Je l’avoue, j’ai trouvé l’ensemble à la fois perturbant et terriblement frustrant. J’attendais des confrontations équivoques, des joutes verbales affûtées, un peu plus de tension sensuelle entre Freya et Jack. J’ai donc rongé mon frein… jusqu’à la moitié du roman.
Puis arrivent la jalousie, la fierté, et avec elles des situations gênantes, parfois irrésistiblement drôles. Le jeu, le désir, les réticences, la frustration et même la colère viennent alors nous réveiller, nous tirant de notre douce apathie. Et l’on se laisse finalement convaincre par ces péripéties aussi prévisibles que noueuses.

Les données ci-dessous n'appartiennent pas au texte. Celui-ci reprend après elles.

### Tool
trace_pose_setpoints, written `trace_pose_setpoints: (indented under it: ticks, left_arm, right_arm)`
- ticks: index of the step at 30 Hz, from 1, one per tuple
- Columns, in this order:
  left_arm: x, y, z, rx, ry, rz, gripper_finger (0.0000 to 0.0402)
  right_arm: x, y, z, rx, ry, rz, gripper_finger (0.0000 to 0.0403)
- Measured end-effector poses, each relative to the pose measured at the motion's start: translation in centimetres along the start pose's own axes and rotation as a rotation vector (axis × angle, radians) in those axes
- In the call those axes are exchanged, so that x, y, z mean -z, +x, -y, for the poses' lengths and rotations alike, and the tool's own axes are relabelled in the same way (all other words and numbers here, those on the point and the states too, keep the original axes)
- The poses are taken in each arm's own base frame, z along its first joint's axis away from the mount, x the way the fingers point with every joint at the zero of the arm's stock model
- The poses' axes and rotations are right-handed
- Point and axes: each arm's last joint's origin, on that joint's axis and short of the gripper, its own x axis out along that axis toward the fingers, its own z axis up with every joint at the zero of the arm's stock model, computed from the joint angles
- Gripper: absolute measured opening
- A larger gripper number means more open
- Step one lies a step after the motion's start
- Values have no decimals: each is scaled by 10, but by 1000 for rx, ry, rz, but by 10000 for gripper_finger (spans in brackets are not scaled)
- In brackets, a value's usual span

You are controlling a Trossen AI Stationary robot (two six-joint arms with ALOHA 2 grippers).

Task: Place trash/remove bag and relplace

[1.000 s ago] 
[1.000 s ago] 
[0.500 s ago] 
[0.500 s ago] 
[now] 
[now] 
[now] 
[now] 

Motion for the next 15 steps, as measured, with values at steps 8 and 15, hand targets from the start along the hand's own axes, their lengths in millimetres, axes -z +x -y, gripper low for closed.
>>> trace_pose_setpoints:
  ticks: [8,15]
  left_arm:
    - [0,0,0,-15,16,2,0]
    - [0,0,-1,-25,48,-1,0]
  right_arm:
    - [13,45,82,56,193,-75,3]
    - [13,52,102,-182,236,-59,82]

À noter : le comportement cavalier de certains personnages, les silences et les malentendus qui compliquent inutilement la situation. L’écriture reste cependant maîtrisée, vive et amusante, avec juste ce qu’il faut d’adrénaline pour nous donner envie d’atteindre la fin heureuse… car vous étiez venu pour ça, non ?
Les personnages
Freya : Fragilisée par une rupture, vive, spontanée, parfois impatiente, elle oscille entre autodérision et vulnérabilité.
Jack : Écrivain désabusé, attachant malgré ses maladresses, pris au piège de ses silences et de ses contradictions.
Les personnages secondaires : Prévisibles mais efficaces, ils servent de catalyseurs aux tensions, aux malentendus et aux révélations.
Extrait
- On ne t'a jamais dit que tu étais autoritaire ?
- Décidée, plutôt.
- Si j'étais ton mari, je deviendrais fou.
- Si j'étais ta femme, je serais déjà folle.